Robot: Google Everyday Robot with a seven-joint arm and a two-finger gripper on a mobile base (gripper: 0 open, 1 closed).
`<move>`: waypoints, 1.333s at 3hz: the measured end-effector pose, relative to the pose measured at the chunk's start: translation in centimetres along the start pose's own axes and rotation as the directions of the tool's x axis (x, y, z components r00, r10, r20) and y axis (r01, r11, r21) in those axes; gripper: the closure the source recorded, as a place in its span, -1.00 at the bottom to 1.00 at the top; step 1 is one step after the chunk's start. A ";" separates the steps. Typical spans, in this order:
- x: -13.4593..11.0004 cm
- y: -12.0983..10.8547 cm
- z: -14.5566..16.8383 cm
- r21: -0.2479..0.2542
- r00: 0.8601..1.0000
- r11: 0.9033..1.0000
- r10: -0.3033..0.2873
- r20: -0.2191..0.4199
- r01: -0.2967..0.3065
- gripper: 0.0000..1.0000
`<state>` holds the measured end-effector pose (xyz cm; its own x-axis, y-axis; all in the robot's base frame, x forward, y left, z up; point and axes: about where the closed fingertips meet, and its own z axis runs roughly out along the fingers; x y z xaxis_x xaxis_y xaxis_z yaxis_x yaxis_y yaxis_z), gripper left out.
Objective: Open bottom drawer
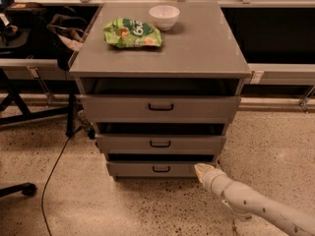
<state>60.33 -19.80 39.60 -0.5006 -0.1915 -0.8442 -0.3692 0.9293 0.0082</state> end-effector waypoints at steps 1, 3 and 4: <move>2.2 -1.2 1.8 -0.013 1.000 1.000 -0.007 -0.008 0.007 1.00; 7.6 -5.5 6.8 0.011 0.997 0.999 0.050 -0.062 -0.050 1.00; 9.0 -6.1 8.5 0.024 0.995 0.997 0.073 -0.068 -0.071 1.00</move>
Offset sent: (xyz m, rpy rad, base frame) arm 0.0426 -0.0561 -0.1123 -0.0005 0.0819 -0.0093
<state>64.77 -24.48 27.39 -0.5785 -0.1443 -0.8028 -0.3134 0.9480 0.0554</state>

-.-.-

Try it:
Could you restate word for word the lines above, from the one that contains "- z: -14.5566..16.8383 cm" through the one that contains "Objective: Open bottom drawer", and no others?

Solution:
- z: -14.5566..16.8383 cm
- r21: -0.2479..0.2542
- r00: 0.8601..1.0000
- r11: 0.9033..1.0000
- r10: -0.3033..0.2873
- r20: -0.2191..0.4199
- r01: -0.2967..0.3065
- gripper: 0.0000..1.0000
`<state>` holds the measured end-effector pose (xyz cm; its own x-axis, y-axis; all in the robot's base frame, x forward, y left, z up; point and axes: about where the closed fingertips meet, and its own z axis runs roughly out along the fingers; x y z xaxis_x xaxis_y xaxis_z yaxis_x yaxis_y yaxis_z), gripper left out.
Objective: Open bottom drawer

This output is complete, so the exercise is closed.